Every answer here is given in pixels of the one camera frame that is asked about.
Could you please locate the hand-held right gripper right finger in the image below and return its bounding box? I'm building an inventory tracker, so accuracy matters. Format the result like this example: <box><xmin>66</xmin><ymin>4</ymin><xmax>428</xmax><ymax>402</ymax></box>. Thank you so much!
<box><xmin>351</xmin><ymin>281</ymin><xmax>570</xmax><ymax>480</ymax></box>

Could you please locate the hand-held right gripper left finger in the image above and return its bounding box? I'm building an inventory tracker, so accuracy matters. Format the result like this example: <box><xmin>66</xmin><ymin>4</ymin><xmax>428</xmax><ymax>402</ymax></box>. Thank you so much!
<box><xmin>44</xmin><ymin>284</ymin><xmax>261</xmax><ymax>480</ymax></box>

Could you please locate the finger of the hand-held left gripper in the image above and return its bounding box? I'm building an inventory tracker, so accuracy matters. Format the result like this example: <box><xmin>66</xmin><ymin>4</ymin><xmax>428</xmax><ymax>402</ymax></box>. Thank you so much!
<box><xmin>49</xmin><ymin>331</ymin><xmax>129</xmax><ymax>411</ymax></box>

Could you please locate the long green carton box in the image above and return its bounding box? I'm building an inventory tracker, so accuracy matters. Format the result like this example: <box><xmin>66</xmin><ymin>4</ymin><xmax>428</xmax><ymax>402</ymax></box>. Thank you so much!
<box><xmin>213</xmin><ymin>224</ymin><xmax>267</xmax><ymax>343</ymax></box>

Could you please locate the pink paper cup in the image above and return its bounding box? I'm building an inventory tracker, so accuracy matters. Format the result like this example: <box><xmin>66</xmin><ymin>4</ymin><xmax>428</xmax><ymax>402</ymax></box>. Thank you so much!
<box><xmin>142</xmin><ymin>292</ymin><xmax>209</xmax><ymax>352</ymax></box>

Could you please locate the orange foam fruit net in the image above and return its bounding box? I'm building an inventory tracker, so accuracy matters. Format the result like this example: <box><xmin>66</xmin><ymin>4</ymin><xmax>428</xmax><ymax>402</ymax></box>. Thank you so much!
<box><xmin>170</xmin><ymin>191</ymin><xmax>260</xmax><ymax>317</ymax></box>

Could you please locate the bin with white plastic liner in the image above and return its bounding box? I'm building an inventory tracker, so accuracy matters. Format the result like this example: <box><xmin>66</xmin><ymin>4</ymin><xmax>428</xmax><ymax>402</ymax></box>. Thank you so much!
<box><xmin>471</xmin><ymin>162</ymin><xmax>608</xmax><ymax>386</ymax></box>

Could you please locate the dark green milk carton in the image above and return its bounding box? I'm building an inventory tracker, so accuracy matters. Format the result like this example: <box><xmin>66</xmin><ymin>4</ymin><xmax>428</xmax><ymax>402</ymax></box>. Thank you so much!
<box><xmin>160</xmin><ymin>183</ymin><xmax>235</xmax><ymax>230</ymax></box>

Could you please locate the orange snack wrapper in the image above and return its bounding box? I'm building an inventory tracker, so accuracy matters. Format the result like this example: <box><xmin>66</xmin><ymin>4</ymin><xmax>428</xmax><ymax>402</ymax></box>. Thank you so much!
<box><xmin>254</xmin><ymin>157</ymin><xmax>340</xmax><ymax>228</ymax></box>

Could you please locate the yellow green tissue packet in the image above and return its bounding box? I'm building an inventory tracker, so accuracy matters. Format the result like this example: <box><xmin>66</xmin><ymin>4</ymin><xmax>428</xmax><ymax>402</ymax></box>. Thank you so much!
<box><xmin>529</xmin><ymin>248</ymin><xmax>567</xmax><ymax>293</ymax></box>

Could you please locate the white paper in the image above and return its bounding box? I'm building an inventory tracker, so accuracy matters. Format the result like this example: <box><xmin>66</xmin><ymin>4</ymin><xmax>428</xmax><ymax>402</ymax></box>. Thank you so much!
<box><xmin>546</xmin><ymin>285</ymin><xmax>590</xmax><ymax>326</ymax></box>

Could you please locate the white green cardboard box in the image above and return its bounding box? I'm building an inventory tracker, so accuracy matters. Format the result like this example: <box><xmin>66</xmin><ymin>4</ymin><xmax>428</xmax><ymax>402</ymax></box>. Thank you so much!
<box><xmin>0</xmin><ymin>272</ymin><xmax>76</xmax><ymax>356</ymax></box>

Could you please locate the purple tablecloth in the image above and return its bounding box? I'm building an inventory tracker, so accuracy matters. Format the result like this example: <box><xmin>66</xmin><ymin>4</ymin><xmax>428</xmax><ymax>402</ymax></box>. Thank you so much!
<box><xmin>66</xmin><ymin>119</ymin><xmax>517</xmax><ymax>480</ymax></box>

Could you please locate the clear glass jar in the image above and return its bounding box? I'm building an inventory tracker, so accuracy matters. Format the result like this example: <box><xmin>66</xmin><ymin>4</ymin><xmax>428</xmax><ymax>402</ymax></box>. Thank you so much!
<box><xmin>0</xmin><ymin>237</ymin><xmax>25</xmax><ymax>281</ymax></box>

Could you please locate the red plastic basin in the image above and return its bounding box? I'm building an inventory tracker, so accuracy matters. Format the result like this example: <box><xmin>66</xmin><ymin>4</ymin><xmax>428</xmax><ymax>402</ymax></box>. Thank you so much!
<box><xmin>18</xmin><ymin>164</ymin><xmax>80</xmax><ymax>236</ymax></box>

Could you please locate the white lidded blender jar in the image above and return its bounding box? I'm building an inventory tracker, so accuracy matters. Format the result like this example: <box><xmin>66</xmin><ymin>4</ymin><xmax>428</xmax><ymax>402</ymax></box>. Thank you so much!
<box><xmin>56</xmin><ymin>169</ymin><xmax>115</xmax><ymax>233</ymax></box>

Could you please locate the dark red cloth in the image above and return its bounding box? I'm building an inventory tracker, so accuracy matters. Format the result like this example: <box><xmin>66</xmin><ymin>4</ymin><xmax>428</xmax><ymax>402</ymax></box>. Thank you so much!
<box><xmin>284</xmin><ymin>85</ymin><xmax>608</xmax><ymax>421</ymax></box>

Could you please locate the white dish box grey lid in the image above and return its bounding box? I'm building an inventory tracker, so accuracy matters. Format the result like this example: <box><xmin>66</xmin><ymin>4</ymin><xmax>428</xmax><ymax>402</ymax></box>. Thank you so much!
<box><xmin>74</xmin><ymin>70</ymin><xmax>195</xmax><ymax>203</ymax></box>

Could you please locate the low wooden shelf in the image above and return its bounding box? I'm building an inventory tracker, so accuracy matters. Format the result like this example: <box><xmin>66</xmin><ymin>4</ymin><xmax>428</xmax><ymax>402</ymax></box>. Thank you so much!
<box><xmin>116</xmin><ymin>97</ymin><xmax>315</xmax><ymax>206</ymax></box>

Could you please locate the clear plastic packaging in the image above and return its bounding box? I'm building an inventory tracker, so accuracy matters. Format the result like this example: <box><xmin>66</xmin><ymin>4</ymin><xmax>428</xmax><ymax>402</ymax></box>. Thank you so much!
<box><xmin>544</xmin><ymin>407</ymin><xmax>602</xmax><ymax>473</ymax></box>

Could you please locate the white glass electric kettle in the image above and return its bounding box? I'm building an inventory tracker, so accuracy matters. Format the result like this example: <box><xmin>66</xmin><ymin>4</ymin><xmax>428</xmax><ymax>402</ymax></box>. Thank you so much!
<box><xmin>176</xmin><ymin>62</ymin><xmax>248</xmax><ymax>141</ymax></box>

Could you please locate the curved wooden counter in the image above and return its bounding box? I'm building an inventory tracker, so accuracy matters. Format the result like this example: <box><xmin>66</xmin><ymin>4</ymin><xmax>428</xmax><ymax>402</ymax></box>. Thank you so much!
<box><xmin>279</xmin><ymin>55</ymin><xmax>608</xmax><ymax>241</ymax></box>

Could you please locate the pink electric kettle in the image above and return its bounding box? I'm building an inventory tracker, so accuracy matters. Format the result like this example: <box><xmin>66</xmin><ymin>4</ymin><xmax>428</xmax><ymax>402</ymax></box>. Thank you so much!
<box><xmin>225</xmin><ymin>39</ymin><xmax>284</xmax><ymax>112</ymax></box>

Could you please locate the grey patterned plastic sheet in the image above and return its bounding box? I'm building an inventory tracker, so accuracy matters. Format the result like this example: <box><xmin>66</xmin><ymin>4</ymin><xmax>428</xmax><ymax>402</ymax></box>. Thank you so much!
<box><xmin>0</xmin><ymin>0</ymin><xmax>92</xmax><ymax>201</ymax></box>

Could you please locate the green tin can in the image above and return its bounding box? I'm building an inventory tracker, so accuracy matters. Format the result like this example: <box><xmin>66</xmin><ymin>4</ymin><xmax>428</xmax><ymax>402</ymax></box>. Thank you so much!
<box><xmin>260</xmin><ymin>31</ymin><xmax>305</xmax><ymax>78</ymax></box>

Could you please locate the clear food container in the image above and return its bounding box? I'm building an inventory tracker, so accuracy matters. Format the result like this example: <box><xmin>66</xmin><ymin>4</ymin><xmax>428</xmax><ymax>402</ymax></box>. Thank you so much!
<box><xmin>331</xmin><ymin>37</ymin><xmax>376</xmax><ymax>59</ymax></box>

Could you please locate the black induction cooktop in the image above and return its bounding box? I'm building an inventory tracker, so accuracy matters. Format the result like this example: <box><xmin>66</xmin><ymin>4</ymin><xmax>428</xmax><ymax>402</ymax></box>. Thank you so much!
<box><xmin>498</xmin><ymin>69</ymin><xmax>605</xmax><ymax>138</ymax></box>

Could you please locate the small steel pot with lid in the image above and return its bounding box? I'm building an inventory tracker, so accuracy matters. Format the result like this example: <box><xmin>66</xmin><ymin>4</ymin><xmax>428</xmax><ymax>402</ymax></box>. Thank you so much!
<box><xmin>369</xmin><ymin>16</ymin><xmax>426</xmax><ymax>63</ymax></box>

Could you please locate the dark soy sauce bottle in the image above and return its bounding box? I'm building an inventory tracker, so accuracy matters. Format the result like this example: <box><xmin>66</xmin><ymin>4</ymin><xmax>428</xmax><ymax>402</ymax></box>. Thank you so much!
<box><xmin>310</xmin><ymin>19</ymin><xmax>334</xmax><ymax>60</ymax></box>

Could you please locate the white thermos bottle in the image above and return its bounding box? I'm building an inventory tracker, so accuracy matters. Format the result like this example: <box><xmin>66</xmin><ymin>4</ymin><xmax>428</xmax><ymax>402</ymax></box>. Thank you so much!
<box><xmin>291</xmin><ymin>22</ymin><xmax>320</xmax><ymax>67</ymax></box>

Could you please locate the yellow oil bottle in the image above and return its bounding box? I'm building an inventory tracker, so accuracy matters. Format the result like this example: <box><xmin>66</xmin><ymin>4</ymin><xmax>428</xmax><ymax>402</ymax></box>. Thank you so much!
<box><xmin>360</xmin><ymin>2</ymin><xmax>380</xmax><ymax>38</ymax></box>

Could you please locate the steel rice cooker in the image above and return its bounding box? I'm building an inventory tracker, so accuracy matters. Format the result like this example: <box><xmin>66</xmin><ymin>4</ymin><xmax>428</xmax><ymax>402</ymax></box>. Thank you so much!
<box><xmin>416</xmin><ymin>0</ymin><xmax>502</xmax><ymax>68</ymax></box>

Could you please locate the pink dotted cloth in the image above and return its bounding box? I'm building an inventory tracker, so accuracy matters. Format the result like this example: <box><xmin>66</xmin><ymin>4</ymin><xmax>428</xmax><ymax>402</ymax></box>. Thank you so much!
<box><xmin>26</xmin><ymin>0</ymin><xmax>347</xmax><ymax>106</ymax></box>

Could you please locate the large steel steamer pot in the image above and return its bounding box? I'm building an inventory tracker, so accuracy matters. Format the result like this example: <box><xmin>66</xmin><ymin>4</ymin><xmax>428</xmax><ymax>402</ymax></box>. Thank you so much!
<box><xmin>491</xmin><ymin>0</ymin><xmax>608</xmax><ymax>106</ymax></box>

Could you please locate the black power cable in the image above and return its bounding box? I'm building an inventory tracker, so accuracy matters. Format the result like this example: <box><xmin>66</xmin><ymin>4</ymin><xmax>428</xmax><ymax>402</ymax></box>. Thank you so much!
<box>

_Task requirements_
Check each line of the entries above for the string "plastic", and return those that contain it.

_Solution_
Could you please locate the bin with white plastic liner in the image above and return its bounding box? I'm building an inventory tracker, so accuracy matters. Format the result like this example: <box><xmin>66</xmin><ymin>4</ymin><xmax>428</xmax><ymax>402</ymax></box>. Thank you so much!
Could you please locate the red plastic basin in the image above and return its bounding box? I'm building an inventory tracker, so accuracy matters. Format the result like this example: <box><xmin>66</xmin><ymin>4</ymin><xmax>428</xmax><ymax>402</ymax></box>. Thank you so much!
Could you please locate the clear plastic packaging in the image above and return its bounding box? I'm building an inventory tracker, so accuracy matters. Format the result like this example: <box><xmin>66</xmin><ymin>4</ymin><xmax>428</xmax><ymax>402</ymax></box>. Thank you so much!
Could you please locate the grey patterned plastic sheet in the image above and return its bounding box? I'm building an inventory tracker, so accuracy matters. Format the result like this example: <box><xmin>66</xmin><ymin>4</ymin><xmax>428</xmax><ymax>402</ymax></box>. Thank you so much!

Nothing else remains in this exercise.